Toxoplasma gondii (T. gondii) as an obligate intracellular protozoan with a worldwide distribution can infect virtually all warm-blooded animals and humans. This study aims to provide a summary of the available data on genotypes of T. gondii in human. Five databases including MEDLINE in PubMed, Scopus, Science Direct, Web of Science and Google Scholar were searched for the T. gondii genotyping in human during 1995–August 2017. Next, we screened all the articles based on the inclusion and exclusion criteria. Overall, 26 studies were eligible regarding genotyping T. gondii in human samples.
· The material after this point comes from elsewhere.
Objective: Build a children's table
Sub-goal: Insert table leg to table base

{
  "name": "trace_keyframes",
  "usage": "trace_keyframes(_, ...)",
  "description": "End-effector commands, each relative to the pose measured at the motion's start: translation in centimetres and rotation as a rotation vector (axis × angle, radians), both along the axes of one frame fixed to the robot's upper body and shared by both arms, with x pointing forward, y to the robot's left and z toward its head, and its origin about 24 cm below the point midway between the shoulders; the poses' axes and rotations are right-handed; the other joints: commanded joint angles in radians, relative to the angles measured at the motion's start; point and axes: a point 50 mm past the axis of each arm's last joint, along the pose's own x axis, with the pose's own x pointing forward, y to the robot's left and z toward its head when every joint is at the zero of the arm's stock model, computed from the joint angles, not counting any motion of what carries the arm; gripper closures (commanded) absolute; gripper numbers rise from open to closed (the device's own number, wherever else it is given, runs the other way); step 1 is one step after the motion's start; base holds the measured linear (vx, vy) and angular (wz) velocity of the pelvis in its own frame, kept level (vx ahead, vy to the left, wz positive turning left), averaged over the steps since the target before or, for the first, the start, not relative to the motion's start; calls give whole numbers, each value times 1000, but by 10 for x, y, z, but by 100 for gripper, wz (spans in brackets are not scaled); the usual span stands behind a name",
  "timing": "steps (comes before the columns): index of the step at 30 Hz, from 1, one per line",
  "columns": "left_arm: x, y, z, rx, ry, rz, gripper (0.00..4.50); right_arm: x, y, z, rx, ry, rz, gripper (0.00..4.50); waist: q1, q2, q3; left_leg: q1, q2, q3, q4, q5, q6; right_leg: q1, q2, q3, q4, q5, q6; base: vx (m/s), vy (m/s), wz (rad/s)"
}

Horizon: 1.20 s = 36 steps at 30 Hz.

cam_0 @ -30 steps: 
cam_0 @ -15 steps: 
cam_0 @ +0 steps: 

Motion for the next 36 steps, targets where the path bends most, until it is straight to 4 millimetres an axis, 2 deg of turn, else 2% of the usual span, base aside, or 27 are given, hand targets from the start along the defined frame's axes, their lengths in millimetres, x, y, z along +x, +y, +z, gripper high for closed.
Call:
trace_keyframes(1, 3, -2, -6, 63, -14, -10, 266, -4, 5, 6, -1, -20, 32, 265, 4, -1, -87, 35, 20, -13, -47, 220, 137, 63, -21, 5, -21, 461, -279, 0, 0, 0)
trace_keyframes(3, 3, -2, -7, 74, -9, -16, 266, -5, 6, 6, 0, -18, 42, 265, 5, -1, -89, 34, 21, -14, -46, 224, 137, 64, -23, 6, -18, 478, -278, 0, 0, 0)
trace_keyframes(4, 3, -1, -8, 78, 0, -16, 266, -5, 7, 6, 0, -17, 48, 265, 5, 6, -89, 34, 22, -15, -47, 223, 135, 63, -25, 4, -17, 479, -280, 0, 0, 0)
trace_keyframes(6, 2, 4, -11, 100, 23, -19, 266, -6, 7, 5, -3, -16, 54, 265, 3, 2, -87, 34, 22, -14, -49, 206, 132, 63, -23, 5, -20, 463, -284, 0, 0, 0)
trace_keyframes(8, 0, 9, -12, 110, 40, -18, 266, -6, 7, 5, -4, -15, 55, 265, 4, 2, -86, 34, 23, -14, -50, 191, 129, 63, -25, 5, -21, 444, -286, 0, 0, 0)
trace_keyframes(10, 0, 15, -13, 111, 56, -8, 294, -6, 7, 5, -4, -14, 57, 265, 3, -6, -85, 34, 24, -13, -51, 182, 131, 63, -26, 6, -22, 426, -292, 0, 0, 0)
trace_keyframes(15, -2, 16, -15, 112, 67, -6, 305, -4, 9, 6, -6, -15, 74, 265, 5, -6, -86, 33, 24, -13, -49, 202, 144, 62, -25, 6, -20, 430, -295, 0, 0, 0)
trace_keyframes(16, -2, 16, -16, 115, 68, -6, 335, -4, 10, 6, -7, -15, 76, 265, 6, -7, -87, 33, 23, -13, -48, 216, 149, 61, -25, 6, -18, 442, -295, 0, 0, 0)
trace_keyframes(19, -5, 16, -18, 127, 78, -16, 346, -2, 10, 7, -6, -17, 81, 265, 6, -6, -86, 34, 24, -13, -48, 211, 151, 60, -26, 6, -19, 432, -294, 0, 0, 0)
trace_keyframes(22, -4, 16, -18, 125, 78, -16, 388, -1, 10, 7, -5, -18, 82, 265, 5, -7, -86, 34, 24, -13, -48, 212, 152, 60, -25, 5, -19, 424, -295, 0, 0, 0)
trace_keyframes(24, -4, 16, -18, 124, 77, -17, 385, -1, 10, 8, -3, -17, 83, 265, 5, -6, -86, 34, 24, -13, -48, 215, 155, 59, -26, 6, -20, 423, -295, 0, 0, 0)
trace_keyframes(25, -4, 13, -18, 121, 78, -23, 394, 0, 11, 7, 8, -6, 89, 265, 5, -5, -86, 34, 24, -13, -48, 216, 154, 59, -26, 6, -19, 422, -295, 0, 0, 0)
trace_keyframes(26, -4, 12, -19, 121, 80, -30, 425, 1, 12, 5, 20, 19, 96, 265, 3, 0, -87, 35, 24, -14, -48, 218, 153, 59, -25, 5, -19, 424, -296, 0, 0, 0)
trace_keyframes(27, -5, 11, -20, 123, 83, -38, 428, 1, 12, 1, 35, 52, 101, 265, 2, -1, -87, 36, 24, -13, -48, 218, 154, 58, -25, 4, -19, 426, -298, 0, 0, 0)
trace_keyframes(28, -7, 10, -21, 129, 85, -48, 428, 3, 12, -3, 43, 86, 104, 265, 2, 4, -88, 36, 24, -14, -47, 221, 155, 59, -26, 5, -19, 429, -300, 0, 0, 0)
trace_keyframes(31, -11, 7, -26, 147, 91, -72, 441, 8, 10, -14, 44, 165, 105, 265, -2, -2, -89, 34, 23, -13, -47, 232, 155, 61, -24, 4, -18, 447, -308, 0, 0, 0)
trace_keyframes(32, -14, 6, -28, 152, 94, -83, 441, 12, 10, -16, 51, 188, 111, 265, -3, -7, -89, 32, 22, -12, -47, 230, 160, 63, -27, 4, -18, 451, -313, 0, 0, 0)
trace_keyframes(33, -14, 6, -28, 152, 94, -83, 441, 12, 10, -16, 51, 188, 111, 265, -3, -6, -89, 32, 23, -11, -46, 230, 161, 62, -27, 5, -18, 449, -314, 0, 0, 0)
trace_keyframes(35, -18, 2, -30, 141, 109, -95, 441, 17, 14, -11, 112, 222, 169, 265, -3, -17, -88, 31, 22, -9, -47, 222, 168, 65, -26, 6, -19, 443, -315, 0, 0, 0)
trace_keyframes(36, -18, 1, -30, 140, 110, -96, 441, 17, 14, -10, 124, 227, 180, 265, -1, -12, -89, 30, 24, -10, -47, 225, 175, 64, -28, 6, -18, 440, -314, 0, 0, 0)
In clonal genotyping, 167 out of 286 cases (58%) were infected with type II. Genetic characterisation of T. gondii isolates displayed that type II was the most predominant genotype in human with the prevalence of 64.3%, 62.1% and 41.7% in patients with AIDS, congenital and ocular toxoplasmosis, respectively. In ToxoDB genotyping, most individuals were infected with genotypes #9 and #65 (21.2%). Based on these results, genotype profile of T. gondii isolates is different throughout the world. The strains in Asian and African countries are characterised by low genetic diversity, while in North and South America a wide diversity of this parasite is found. In countries without any data (e.g. Australia, Western and Southern Africa and Western Asia), identification of T. gondii genotypes might discover higher genetic diversity.